Dissatisfaction with the selection of judges has been expressed in connection with more than one prominent show, but it must not be forgotten that owners have a very good remedy quite close to hand, and our reply to dissatisfied exhibitors, who declare they knew when entering the judge had no knowledge of the breed, has always been that they were not obliged to support him.  A man who bought something simply because it was for sale would be considered a fool; an exhibitor who shows under a man whom he does not credit with knowing the breed is quite as silly.  He certainly deserves no sympathy if his champion dog is dismissed without even a card of commendation.  Candidly, we do not like the system where judges are nominated by specialist clubs; it is but one degree removed from nominating a man or woman who gives a special prize and we would hail with satisfaction the licensing of judges by the Kennel Club and the control of their appointments by the governing body.  However there should be less growling at shows, where though Labradors are liberally catered for, their groups are judges by men whom owners consider to be quite incompetent.

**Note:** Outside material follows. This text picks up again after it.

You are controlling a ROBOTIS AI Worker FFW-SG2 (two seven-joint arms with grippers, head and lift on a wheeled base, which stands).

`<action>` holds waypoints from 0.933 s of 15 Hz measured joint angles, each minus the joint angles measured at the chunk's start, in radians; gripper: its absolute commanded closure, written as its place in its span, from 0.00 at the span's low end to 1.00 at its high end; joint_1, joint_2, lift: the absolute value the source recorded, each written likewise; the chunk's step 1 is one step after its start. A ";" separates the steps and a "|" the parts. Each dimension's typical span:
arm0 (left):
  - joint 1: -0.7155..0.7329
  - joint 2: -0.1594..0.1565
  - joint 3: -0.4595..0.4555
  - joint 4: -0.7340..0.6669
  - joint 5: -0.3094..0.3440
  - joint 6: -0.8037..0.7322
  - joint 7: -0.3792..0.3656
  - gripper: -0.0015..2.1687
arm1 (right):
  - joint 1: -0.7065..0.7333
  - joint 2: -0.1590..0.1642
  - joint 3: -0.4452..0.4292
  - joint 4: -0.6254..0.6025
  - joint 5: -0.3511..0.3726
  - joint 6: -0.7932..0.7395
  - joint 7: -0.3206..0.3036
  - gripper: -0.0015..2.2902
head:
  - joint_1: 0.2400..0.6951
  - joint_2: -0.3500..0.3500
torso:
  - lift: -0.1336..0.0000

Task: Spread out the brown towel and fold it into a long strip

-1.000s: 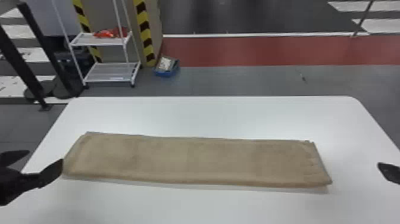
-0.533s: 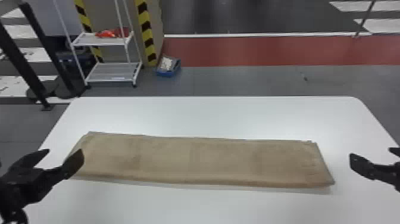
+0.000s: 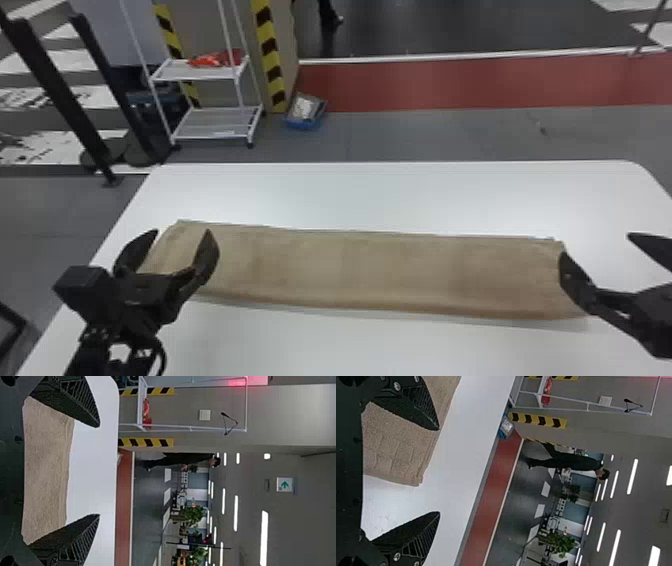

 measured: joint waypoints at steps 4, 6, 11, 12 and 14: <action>0.034 0.000 -0.059 -0.018 -0.060 -0.053 0.057 0.03 | 0.046 0.000 0.072 0.064 -0.016 -0.086 -0.129 0.06 | 1.00 0.61 | 0.08; 0.076 0.000 -0.060 -0.052 -0.062 -0.058 0.081 0.03 | 0.076 0.000 0.080 0.056 -0.027 -0.123 -0.149 0.06 | 1.00 0.63 | 0.08; 0.134 0.000 -0.049 -0.139 -0.062 0.047 0.065 0.04 | 0.153 0.000 0.077 0.146 -0.164 -0.643 -0.095 0.06 | 1.00 0.72 | 0.08; 0.141 0.000 -0.048 -0.151 -0.063 0.060 0.063 0.04 | 0.158 0.000 0.076 0.156 -0.183 -0.665 -0.095 0.06 | 1.00 0.72 | 0.08; 0.144 0.000 -0.049 -0.156 -0.063 0.068 0.062 0.04 | 0.161 0.000 0.081 0.159 -0.194 -0.616 -0.119 0.06 | 1.00 0.71 | 0.08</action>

Apart from the handbook which has been mentioned, the standard description of the Labrador has been issued, and no fault will be found with the common agreement that the general appearance of the Labrador should be that of a strongly built, short-coupled very active dog, and also that compared with the Wavy or Flatcoated Retriever he should be wider in the head, wider through the chest and ribs and wider and stronger over the loins and hindquarters.  The coat should be close, short, dense and free from feather.  The detailed description of the head is well worth repeating, it is:  ‘The skull should be wide giving brain room; there should be a slight ‘stop’, the brow being slightly pronounced so that the skull is not absolutely in a straight line with the nose.  The head should be clean cut and free from fleshy cheeks.  The jaws should be long and powerful and quite free from snipiness or exaggeration in length; the nose should be wide and the nostrils well developed.  The ears should hang moderately close to the head, rather far back and set somewhat low and not be large and heavy.  The eyes of medium size should express great intelligence and good temper; they should be brown, yellow or black.’  That the Standard has been drawn up with great care cannot be doubted, but we are quire prepared to hear of certain points being criticised.”

Note:  Very soon after this first Standard, changes were made, amongst other things, the acceptable eye colours were amended.